Trascuriamo qui il fatto che è piuttosto contraddittorio presentare il consenso al prelievo come un atto di pura generosità e poi (come prevede la nostra recente legge) introdurre un criterio tale per cui è sufficiente che un individuo non si sia opposto al prelievo per essere considerato donatore. E’ lecito domandarsi che tipo di dono sia quello che scaturisce da un simile meccanismo. Ma, viene inoltre da chiedersi, perché la “donazione” dovrebbe essere necessariamente un gesto d’amore (peraltro finto) e non si potrebbe invece , per allocare gli organi , introdurre una sorta di reciprocità tra chi è disposto a donare gli organi, e manifesta la sua volontà al riguardo e chi (eventualmente) si trovasse nelle condizioni di averne bisogno? Qui l’introduzione di un criterio eminentemente giuridico come quello della reciprocità potrebbe comportare un aumento considerevole delle donazioni, motivate magari non più dalla pura generosità, ma da un interesse peraltro del tutto lecito.
Nel trapianto degli organi non è tuttavia soltanto il gesto d’amore ad essere una finzione: è infatti lo stesso criterio della morte cerebrale che si sta rivelando sempre più una finzione.
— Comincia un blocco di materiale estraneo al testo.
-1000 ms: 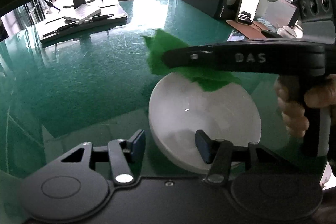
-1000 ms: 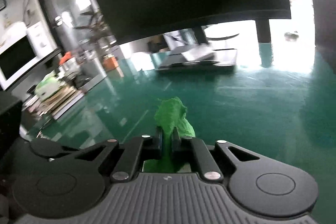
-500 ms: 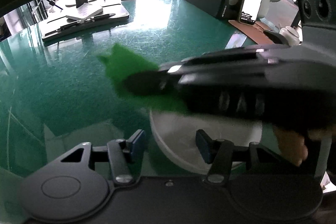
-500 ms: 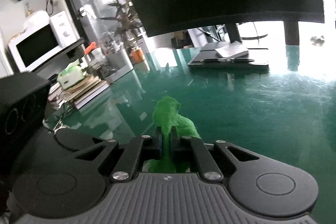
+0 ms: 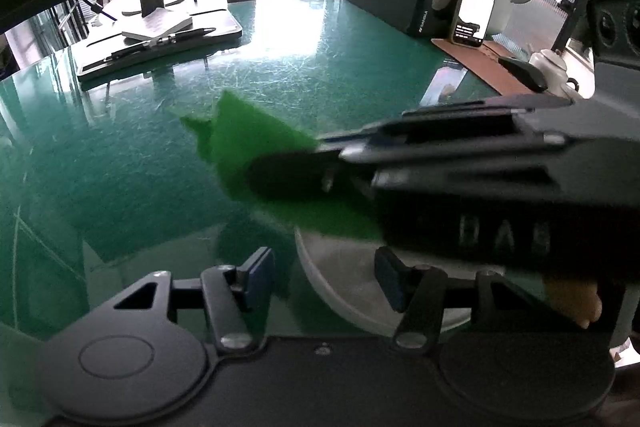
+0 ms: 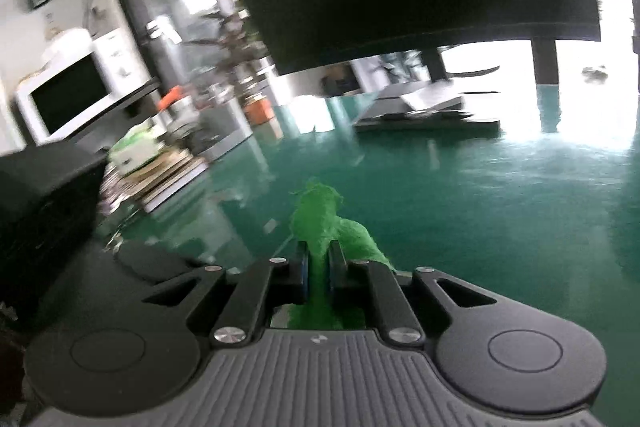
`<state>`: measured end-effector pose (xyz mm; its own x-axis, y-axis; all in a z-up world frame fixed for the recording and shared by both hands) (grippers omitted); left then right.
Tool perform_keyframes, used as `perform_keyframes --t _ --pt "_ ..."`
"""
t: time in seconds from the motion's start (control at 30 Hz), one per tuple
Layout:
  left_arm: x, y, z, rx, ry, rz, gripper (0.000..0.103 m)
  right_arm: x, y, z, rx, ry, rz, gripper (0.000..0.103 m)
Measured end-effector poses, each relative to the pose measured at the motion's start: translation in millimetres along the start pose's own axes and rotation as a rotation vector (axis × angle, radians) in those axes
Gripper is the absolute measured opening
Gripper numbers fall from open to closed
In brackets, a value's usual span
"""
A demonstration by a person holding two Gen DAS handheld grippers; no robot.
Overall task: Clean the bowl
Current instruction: 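Wipe the cloth across the bowl's inside with the right gripper while the left gripper holds it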
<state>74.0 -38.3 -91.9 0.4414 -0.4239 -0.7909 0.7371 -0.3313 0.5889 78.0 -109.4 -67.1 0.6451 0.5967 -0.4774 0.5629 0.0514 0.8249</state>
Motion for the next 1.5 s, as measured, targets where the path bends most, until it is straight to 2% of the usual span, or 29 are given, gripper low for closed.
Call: perform_keyframes --t 0.13,0.3,0.43,0.6,0.7,0.93,1.03,1.3,1.37,1.5 --pt "-1 -1 0 0.0 0.001 0.002 0.055 -7 4 18 0.028 -0.057 0.015 0.006" --pt "-1 -1 0 0.001 0.0 0.003 0.055 -16 5 41 0.078 -0.131 0.026 0.011" --pt "-1 -1 0 -0.001 0.002 0.001 0.055 -15 2 30 0.059 -0.113 0.035 0.012" --pt "-2 -2 1 -0.003 0.009 -0.001 0.055 -5 -3 -3 -0.003 -0.001 0.006 0.011" --pt "-3 -2 1 -0.004 0.011 -0.001 0.055 -6 -1 -1 -0.009 -0.014 0.011 0.006" --pt "-3 -2 0 -0.002 0.005 0.0 0.055 -22 3 38 0.064 -0.138 0.037 0.008" --pt "-2 -2 0 -0.005 0.009 0.001 0.056 -20 1 30 0.053 -0.125 0.043 0.011" --pt "-3 -2 1 -0.009 0.02 -0.001 0.056 -8 -3 -2 -0.012 -0.03 0.023 0.009" --pt "-2 -2 1 -0.008 0.018 -0.001 0.056 -12 -1 6 0.016 -0.036 0.03 0.007" --pt "-2 -2 2 -0.004 0.014 -0.002 0.056 -28 0 29 0.058 -0.104 0.051 0.007"
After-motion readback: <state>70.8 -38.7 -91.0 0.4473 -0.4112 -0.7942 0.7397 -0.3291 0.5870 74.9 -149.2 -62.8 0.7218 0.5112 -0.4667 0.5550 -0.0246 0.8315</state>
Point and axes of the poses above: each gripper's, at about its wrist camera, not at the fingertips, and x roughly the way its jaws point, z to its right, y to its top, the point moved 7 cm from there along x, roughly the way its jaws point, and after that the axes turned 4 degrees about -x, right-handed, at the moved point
La nozione di morte cerebrale totale non riesce a dimostrare ciò che invece vorrebbe provare, vale a dire l’assenza irreversibile di tutte le funzioni dell’encefalo. Attendibili studi scientifici effettuati negli Stati Uniti d’America nel corso degli anni novanta, hanno evidenziato che molti individui che soddisfano tutti i tests previsti per accertare la morte cerebrale totale, in realtà non presentano la cessazione irreversibile delle funzioni dell’intero encefalo.
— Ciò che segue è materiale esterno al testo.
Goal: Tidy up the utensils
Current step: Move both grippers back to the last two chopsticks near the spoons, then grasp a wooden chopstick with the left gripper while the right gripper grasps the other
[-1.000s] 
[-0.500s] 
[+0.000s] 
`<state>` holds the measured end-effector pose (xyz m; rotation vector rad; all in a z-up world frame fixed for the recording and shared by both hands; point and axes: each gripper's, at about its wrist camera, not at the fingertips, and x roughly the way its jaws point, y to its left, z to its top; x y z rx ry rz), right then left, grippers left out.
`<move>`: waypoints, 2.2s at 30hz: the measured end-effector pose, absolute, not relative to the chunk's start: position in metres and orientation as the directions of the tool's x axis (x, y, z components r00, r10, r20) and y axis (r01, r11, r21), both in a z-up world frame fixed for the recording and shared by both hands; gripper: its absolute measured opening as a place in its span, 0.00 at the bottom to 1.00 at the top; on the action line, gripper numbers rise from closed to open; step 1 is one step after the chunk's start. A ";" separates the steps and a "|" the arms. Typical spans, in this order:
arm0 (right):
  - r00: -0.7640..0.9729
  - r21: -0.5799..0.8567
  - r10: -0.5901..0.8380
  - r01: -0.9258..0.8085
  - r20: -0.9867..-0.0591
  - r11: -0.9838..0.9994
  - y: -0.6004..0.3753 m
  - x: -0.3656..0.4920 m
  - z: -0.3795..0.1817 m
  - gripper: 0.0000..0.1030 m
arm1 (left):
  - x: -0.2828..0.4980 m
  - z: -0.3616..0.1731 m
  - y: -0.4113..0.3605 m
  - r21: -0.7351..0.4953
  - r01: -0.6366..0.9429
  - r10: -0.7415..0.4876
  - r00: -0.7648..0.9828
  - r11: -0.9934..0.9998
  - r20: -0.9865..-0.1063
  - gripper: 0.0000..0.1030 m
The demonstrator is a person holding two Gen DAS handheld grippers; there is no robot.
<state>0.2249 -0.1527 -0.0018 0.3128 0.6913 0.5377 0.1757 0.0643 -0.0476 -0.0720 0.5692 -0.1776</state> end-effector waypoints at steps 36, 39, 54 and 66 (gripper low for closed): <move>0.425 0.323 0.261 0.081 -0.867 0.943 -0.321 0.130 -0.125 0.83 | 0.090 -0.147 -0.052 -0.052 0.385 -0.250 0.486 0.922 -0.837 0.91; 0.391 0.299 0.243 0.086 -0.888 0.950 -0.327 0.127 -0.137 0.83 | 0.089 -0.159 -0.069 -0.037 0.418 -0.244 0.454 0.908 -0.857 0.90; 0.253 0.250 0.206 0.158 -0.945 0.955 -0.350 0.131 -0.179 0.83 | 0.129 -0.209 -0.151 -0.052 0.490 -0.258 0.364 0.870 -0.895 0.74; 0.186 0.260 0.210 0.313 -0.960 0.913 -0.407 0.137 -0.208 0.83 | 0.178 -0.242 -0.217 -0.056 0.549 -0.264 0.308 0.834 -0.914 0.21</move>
Anche qualora si volessero introdurre tests ulteriori e più sofisticati e alla fine si fosse in grado di accertare la morte cerebrale totale (alcuni ritengono che sia comunque impossibile) resterebbe nondimeno da dimostrare perché la morte di un organo, sia pure importante come il cervello, dovrebbe comportare la morte dell’intero organismo. Il presupposto fisiologico su cui si basava la morte cerebrale era che un corpo cerebralmente morto non fosse in grado di mantenere , se non per pochi giorni, funzioni cardiovascolari stabili: l’arresto cardiaco sarebbe stato cioè , anche con l’ausilio delle macchine, imminente. Questo, in effetti, sembrava confermare l’idea che quel corpo in realtà non fosse nient’altro che un insieme scollegato di organi. Quando tuttavia dalla letteratura medica appare sempre più chiaro che corpi il cui cervello aveva smesso di funzionare potevano sopravvivere in quella condizione per lunghi periodi il suddetto presupposto venne a cadere . Questo spiega perché alcuni medici americani, che in precedenza avevano sostenuto la validità del criterio cerebrale di morte, abbiano nel frattempo totalmente mutato le proprie convinzioni.
Il discorso meriterebbe un approfondimento che non si può fare nel poco tempo che ho a disposizione ; vorrei tuttavia concludere sottolineando un punto che mi pare decisivo sotto il profilo giuridico. Se la condizione posta dalla nostra legislazione è che il prelievo avvenga da individui di cui è stata accertata la cessazione irreversibile di tutte le funzioni cerebrali, allora è del tutto evidente che venendo a mancare tali condizioni (perché alcune funzioni ancora persistono) il prelievo degli organi avviene in un momento in cui i donatori, secondo la legge, sono ancora vivi. Sino a quando potremo continuare a far finta che siano morti?